KIEV - Mentre nei palazzi della diplomazia si moltiplicano i contatti e le dichiarazioni su possibili spiragli negoziali, in Ucraina le notti continuano a essere scandite dal suono delle sirene e dalle esplosioni. 

Oggi si segna il quarto anniversario dall’inizio dell’invasione russa, avviata il 24 febbraio 2022, e a Kiev, l’ultimo attacco notturno ha colpito ancora una volta aree civili. “Stavamo dormendo. Quando il missile ha colpito, abbiamo sentito un fischio per due secondi e poi è caduto. Qui vivono solo civili, ci sono scuole, asili, case private. Non c’è alcun legame con strutture militari”, racconta Anton, uno dei residenti della capitale.  

Dai vertici del G7 è arrivata una presa di posizione congiunta, pubblicata alla vigilia dell’anniversario, riaffermando “l’incrollabile sostegno all’Ucraina nella difesa della sua integrità territoriale e del suo diritto a esistere, nonché della sua libertà, sovranità e indipendenza.” 

Ursula von der Leyen ha dichiarato sui social che “la Russia sta usando il freddo come arma di guerra, ma la resistenza dell’Ucraina è straordinaria, e la solidarietà dell’Europa resta più forte che mai”, annunciando la cessione di 920 milioni di euro per la ricostruzione dell’infrastruttura energetica danneggiata. “È chiaro che il futuro di un’Ucraina democratica e prospera è nell’Unione europea,” ha aggiunto la presidente ella Commissione Europea. 

Dal fronte europeo arriva un chiaro segnale di sostegno verso l’Ucraina, ratificando l’offensiva russa come una grave violazione del diritto internazionale e della Carta delle Nazioni Unite.  

In una nota congiunta, la presidente della Commissione europea Ursula von der Leyen, il presidente del Consiglio europeo Antonio Costa e la presidente del Parlamento europeo Roberta Metsola affermano che “la Russia non ha raggiunto i suoi obiettivi militari in Ucraina.

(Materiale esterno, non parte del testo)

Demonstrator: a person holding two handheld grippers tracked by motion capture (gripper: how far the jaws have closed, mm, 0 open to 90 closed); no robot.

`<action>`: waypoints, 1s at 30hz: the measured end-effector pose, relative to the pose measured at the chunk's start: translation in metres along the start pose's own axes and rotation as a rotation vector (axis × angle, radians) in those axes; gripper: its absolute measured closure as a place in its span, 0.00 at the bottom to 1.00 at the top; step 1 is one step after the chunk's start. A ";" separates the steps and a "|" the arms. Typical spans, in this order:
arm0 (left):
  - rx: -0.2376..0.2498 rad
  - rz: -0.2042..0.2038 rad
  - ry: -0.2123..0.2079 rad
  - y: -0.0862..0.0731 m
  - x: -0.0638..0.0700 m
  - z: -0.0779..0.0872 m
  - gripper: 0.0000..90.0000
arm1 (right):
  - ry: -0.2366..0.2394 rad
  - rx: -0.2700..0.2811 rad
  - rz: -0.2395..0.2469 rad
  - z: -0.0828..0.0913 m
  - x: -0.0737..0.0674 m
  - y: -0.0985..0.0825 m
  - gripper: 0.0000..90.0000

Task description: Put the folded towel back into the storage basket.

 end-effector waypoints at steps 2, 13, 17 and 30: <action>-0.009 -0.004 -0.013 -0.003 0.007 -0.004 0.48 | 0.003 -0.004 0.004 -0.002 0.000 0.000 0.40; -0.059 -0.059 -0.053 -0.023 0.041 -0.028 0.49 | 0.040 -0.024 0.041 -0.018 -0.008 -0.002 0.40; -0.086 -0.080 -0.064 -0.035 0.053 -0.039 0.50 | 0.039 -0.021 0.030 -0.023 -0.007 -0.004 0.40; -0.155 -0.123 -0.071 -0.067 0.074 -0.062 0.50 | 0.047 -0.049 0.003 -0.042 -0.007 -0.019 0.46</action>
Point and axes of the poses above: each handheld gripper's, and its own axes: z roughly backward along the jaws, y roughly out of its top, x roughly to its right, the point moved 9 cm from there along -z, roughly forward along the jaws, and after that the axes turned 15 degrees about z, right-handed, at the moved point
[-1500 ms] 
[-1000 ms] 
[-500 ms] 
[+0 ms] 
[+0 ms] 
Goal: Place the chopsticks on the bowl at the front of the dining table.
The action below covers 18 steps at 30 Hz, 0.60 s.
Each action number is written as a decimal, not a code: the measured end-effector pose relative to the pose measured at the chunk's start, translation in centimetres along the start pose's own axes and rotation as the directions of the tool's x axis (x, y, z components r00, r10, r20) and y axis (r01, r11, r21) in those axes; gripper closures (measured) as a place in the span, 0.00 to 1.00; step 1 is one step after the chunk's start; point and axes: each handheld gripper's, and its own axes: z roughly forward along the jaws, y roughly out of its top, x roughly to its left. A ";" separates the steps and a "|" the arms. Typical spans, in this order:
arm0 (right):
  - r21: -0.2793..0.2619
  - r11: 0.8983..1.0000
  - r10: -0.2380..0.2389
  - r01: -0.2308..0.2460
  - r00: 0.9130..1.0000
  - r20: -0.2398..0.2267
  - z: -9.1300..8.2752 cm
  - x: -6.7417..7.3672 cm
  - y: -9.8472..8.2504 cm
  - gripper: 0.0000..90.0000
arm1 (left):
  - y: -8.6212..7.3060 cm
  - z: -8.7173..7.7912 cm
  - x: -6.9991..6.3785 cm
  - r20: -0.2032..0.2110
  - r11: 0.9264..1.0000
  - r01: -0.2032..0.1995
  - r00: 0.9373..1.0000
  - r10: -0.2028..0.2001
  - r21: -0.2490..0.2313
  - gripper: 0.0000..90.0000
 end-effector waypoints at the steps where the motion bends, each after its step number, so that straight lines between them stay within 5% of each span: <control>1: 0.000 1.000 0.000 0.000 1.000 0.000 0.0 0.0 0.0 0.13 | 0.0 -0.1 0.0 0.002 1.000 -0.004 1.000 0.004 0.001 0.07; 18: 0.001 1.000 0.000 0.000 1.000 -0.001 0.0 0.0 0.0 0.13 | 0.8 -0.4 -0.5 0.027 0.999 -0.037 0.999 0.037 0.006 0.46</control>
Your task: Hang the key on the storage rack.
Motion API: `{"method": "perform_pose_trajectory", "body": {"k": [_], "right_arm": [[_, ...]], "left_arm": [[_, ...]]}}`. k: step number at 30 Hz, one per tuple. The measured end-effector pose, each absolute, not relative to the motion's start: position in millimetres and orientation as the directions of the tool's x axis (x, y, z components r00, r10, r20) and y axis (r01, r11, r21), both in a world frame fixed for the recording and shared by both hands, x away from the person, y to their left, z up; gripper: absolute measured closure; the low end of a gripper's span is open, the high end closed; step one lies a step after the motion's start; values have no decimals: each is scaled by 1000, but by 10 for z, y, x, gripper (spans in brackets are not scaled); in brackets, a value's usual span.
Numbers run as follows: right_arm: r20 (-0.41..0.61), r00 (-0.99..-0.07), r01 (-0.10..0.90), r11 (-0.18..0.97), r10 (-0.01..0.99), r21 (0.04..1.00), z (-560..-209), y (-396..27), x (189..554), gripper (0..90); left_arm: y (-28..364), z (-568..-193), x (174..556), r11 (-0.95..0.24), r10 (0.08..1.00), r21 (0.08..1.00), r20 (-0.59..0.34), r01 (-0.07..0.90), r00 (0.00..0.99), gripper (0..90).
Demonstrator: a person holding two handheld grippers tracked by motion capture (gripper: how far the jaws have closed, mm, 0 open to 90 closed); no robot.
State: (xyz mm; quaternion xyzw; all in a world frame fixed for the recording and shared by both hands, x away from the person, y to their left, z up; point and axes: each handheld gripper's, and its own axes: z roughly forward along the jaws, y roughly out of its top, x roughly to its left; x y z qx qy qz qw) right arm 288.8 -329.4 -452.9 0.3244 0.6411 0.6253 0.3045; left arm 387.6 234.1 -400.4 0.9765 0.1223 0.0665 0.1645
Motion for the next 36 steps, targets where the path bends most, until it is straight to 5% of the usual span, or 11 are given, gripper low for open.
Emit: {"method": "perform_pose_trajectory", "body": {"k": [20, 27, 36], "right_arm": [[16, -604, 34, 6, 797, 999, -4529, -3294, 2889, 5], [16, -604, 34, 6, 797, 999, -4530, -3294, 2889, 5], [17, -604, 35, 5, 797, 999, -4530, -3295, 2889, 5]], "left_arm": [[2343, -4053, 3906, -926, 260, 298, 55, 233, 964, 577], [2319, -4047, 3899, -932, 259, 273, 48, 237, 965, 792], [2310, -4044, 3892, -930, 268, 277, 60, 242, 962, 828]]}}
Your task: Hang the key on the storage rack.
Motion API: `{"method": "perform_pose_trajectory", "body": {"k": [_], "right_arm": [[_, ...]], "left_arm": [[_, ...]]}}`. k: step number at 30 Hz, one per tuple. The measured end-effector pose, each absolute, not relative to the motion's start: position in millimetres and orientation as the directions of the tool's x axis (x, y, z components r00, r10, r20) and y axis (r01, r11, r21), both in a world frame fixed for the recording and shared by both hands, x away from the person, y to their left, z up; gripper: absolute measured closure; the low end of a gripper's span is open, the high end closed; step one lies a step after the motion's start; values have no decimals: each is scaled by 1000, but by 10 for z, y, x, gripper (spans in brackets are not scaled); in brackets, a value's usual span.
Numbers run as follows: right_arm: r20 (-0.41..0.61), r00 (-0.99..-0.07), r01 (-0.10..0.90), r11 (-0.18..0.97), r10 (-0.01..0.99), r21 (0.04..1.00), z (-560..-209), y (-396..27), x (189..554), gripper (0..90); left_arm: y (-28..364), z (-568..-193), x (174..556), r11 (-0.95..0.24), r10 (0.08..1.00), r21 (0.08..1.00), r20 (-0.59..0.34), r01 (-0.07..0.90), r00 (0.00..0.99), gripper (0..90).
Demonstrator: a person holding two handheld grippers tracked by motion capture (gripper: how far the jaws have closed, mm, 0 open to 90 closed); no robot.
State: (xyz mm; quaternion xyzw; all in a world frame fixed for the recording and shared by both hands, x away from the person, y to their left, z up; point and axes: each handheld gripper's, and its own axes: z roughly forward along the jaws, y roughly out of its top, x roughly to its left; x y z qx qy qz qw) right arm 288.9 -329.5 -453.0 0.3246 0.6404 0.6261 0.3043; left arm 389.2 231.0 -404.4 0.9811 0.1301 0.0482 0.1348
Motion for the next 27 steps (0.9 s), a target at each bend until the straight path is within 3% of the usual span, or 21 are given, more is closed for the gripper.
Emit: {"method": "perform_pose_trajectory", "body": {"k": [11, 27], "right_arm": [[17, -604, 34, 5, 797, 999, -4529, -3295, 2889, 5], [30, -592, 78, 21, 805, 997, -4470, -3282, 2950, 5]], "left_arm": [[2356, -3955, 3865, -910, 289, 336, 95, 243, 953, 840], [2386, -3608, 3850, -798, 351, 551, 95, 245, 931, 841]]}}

Non riuscendo ad avanzare sul campo di battaglia, prende deliberatamente di mira civili e infrastrutture critiche ucraine, comprese quelle energetiche, ospedali, scuole ed edifici residenziali nel mezzo di un inverno rigido.” 

“Faremo in modo che la Russia sia chiamata a rispondere dei crimini commessi e dei danni causati. Siamo impegnati a rendere operativo al più presto il Tribunale speciale per il crimine di aggressione contro l’Ucraina e una Commissione internazionale per i risarcimenti destinata all’Ucraina, entrambi nell’ambito del Consiglio d’Europa”, assicurano i leader nel comunicato congiunto, nel quale si annuncia anche di “fornire all’Ucraina 90 miliardi di euro nel biennio 2026-2027 per contribuire a garantire che il Paese possa far fronte alle sue urgenti esigenze di bilancio e di difesa e restare forte di fronte agli attacchi della Russia”. 

“Il futuro di un’Ucraina sicura e prospera è nell’Unione europea – sottolinea il testo –. L’Ucraina ha compiuto progressi significativi nelle riforme per l’adesione all’UE in circostanze estremamente difficili. Può contare sul nostro pieno sostegno sia nel percorso di adesione sia nella ricostruzione postbellica”. Infine conclude: “Restiamo fermamente al fianco dell’Ucraina. Per una pace giusta e duratura. Per un’Ucraina forte e sovrana in un’Europa forte e sovrana”.